In accordance with Article 6, paragraph 1 of the GDPR, the controller may process the following data without the consent of the data subject:

  • the data subject has given consent for one or more specific purposes,

  • processing is necessary for the fulfillment of a contract to which the data subject is a contracting party, or for the implementation of measures taken prior to the conclusion of the contract at the request of the data subject,

  • processing is necessary to fulfill a legal obligation that applies to the controller,

  • processing is necessary to protect the vital interests of the data subject or another natural person,

  • processing is necessary for the fulfillment of a task carried out in the public interest or in the exercise of public authority entrusted to the controller, processing is necessary for the purposes of the legitimate interests of the relevant controller or third party, except in cases where the interests or fundamental rights and freedoms of the data subject requiring the protection of personal data take precedence over these interests.

11. Rights of data subjects

1) In accordance with Article 12 of the GDPR, at the request of the data subject, the administrator informs the data subject of the right to access personal data and the following information:

  • purpose of processing,

  • the category of personal data concerned,

  • recipients or categories of recipients to whom personal data has been or will be made available,

  • the planned period for which personal data will be stored,

  • all available information about the source of personal data,

  • if not obtained from the data subject, whether automated decision-making is taking place, including profiling.

2) Any data subject who discovers or believes that the administrator or processor is processing his personal data in violation of the protection of the private and personal life of the data subject or in violation of the law, especially if the personal data is inaccurate with regard to the purpose of their processing, may:

  • Ask the administrator for an explanation.

  • Require the administrator to remove the state thus created. In particular, this may involve blocking, correcting, supplementing or deleting personal data.

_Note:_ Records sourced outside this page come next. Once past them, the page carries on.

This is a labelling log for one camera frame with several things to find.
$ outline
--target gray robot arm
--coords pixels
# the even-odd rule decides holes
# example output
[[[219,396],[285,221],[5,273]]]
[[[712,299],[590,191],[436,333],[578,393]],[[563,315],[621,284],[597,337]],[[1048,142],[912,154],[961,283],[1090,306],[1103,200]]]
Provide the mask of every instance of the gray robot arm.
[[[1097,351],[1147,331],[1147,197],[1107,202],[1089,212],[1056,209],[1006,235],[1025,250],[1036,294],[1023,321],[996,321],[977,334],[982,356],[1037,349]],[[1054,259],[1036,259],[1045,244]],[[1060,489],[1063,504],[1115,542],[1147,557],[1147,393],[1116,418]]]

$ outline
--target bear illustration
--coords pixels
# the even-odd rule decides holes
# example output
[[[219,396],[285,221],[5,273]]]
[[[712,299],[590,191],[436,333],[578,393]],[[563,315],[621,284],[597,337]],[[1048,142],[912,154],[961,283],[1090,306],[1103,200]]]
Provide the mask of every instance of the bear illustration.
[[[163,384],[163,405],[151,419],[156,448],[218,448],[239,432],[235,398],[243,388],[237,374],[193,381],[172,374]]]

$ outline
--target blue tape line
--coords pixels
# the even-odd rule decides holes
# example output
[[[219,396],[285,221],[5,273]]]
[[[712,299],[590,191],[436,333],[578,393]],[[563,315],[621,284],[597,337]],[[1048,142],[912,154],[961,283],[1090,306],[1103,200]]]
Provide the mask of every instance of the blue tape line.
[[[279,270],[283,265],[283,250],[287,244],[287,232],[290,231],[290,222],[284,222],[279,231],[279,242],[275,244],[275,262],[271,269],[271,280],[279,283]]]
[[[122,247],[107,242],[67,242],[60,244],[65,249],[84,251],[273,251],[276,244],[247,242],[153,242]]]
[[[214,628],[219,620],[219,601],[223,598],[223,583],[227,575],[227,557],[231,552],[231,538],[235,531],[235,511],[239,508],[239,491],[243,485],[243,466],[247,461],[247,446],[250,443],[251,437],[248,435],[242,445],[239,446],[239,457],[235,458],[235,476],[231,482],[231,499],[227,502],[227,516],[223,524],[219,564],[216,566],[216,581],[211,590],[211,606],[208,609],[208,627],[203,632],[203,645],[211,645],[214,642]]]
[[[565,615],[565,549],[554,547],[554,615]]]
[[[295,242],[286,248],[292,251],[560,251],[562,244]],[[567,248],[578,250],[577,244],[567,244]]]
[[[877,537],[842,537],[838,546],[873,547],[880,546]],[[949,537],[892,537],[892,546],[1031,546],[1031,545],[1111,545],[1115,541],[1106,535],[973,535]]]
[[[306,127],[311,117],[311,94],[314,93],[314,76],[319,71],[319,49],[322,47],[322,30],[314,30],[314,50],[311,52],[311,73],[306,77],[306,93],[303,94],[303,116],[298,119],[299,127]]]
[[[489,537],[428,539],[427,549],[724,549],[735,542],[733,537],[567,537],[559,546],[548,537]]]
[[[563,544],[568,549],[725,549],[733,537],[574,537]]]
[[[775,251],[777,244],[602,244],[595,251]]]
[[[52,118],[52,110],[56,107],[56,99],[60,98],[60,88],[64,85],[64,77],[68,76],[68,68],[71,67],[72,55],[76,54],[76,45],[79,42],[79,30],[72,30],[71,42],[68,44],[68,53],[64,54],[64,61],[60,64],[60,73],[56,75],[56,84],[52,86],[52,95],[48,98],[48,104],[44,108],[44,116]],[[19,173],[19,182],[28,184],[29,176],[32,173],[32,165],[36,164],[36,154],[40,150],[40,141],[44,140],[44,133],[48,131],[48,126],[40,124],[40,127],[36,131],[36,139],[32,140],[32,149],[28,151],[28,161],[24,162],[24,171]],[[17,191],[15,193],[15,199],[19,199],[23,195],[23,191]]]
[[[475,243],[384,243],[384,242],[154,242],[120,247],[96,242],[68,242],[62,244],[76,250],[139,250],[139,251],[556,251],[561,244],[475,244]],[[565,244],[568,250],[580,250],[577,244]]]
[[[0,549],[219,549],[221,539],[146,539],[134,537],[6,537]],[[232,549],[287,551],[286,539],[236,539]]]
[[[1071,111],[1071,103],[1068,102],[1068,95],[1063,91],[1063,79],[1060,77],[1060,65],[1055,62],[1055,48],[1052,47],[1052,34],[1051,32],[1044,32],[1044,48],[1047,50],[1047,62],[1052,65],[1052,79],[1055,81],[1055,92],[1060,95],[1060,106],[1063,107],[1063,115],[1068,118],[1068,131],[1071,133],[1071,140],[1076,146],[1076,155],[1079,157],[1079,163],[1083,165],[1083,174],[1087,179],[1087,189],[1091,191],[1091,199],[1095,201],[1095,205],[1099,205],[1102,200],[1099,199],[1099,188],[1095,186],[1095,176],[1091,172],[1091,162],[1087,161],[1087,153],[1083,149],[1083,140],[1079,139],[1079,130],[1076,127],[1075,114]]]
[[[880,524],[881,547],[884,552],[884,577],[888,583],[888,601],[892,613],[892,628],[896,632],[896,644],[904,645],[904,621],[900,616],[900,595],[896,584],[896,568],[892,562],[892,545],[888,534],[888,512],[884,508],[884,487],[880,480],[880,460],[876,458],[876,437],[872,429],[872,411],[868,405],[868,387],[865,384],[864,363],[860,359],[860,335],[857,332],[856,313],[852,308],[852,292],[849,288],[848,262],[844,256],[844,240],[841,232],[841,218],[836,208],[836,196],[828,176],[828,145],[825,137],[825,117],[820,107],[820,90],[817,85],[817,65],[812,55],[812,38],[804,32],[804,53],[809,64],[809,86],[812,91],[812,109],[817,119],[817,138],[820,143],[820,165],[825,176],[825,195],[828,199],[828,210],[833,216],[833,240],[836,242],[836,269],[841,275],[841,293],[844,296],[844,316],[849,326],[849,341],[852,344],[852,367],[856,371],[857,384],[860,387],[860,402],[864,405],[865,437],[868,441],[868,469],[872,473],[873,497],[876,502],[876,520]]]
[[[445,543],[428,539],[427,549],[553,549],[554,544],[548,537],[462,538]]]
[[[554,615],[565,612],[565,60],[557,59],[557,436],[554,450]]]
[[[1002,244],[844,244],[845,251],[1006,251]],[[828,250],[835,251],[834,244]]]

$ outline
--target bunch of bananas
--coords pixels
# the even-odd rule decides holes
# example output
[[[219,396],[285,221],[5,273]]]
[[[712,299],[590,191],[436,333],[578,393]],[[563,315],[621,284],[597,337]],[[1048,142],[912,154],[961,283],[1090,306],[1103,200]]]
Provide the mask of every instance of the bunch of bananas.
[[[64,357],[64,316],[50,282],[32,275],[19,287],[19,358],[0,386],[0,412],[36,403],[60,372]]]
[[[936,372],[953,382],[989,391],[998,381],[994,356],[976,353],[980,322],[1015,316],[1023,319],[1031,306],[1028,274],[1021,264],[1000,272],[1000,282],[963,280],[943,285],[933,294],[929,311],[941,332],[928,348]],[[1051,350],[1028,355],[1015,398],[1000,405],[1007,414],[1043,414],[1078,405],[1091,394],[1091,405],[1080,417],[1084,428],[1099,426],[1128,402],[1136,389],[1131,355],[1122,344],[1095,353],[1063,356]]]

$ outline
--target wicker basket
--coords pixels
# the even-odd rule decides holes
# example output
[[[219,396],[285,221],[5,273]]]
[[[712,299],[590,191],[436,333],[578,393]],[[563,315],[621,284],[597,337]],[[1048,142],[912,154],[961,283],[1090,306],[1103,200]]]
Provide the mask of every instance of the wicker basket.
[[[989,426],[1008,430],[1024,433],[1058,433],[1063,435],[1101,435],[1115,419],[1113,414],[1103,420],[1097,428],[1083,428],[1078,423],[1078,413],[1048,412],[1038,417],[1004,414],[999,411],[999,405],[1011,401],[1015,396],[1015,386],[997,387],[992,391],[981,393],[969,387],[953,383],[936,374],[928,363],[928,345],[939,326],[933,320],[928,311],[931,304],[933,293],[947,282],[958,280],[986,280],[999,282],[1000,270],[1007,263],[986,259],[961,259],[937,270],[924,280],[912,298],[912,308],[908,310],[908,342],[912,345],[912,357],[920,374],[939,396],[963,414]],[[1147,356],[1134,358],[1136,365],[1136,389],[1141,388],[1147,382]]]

  • If the data subject's request according to paragraph 1 is found to be justified, the administrator will remove the objectionable situation immediately.

  • If the administrator does not comply with the data subject's request according to paragraph 1, the data subject has the right to contact the supervisory authority, i.e. the Office for Personal Data Protection.

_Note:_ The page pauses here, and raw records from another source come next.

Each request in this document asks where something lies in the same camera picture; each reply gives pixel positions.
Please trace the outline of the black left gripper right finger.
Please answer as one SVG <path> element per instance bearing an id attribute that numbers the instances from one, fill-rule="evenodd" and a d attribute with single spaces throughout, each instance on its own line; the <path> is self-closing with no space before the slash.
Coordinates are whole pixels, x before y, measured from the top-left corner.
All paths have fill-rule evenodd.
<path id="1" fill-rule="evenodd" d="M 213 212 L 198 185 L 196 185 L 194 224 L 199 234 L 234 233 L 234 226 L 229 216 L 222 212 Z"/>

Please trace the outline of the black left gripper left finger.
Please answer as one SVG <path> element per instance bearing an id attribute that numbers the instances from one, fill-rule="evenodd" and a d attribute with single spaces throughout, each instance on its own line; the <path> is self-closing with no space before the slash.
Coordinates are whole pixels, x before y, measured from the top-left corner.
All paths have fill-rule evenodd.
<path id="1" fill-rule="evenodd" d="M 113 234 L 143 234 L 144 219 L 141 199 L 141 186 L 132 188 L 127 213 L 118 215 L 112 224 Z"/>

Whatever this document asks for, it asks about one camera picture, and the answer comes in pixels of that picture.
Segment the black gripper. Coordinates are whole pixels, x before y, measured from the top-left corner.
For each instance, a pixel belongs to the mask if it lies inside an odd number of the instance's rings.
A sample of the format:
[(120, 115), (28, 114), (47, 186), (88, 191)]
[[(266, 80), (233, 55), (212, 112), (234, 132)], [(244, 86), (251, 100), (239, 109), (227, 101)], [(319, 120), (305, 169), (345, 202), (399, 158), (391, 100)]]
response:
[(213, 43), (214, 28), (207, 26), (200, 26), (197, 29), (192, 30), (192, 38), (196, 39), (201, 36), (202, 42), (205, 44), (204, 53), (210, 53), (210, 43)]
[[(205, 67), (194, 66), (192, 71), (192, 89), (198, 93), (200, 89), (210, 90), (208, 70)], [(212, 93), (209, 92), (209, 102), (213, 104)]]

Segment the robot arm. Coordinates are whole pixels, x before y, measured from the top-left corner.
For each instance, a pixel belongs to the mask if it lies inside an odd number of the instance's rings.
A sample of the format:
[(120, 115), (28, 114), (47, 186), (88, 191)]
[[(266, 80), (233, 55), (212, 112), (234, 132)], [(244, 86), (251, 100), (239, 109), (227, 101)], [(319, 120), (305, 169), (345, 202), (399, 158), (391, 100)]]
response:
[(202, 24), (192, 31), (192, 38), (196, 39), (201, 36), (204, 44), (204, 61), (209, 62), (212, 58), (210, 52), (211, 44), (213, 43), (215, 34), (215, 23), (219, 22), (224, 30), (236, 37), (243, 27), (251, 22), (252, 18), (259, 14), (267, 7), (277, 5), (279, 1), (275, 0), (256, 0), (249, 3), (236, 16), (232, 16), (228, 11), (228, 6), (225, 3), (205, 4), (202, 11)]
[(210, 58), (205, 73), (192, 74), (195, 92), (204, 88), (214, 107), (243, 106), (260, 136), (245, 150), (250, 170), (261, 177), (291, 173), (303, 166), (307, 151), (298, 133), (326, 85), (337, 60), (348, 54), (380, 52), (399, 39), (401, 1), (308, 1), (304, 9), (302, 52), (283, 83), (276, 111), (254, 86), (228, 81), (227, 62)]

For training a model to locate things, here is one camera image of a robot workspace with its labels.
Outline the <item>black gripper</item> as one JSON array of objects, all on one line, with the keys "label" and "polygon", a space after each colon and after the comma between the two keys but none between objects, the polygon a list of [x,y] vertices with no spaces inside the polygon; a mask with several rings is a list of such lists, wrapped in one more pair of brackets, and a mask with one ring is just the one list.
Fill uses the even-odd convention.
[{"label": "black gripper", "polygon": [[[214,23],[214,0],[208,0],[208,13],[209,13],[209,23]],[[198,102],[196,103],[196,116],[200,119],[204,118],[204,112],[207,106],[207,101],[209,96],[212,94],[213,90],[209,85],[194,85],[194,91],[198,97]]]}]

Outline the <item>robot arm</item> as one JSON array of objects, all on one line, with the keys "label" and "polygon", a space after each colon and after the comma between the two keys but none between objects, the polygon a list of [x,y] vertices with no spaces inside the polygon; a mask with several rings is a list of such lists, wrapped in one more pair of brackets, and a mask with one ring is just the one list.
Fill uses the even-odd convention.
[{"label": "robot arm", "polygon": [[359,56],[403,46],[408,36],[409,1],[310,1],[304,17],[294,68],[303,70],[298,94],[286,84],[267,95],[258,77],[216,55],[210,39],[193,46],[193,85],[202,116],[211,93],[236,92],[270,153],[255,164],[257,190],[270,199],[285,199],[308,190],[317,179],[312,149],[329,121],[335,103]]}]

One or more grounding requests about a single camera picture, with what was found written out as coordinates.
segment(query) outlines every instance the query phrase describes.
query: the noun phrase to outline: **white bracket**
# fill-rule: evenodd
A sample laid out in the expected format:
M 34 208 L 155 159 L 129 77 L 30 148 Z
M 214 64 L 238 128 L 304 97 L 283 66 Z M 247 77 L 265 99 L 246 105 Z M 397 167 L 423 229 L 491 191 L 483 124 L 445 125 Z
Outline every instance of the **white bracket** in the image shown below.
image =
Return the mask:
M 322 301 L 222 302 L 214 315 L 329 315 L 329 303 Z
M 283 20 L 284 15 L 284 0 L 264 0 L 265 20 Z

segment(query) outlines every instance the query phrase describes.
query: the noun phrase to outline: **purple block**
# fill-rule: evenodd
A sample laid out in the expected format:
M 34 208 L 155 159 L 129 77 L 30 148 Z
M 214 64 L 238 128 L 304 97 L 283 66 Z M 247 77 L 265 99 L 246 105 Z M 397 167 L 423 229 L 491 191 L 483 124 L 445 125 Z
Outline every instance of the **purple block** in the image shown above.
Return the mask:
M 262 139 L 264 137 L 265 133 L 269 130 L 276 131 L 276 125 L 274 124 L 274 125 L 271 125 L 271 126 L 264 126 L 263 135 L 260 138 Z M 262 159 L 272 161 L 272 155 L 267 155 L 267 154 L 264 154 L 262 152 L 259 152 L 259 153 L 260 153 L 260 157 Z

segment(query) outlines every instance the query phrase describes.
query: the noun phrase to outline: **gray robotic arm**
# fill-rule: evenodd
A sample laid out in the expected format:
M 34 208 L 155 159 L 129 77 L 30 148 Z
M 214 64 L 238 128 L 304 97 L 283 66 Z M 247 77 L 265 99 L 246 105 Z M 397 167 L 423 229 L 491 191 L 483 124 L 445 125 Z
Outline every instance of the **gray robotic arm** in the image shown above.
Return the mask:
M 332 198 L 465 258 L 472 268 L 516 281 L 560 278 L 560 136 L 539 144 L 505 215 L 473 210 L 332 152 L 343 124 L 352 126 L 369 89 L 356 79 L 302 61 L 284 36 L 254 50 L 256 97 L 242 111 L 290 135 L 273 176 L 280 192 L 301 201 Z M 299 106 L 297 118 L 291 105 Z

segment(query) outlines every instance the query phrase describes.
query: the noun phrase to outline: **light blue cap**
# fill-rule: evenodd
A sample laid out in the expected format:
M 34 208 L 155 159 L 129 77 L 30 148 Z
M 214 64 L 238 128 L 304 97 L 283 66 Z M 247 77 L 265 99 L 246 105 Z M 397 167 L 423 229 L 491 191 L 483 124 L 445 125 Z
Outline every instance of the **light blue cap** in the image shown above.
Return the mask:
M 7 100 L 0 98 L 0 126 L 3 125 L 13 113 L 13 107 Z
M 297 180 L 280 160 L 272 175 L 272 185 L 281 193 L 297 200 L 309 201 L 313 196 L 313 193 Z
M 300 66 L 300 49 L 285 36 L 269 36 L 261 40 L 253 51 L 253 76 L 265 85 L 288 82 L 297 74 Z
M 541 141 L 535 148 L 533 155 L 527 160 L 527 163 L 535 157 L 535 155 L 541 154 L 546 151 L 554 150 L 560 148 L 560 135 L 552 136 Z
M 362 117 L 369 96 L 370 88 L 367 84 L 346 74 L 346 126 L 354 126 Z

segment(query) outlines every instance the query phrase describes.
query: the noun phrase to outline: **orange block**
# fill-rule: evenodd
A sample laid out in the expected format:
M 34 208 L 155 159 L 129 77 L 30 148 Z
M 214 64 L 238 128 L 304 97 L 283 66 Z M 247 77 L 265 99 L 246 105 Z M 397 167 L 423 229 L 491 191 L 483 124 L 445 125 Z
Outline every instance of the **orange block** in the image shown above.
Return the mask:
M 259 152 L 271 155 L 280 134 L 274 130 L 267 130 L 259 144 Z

  • The procedure according to paragraph 1 does not preclude the data subject from contacting the supervisory authority directly with their request.

  • The administrator has the right to request a reasonable payment for the provision of information not exceeding the costs necessary to provide the information, if the requests for information submitted by the data subject are clearly unreasonable, especially because they are repeated.

This statement is publicly available on the administrator's website.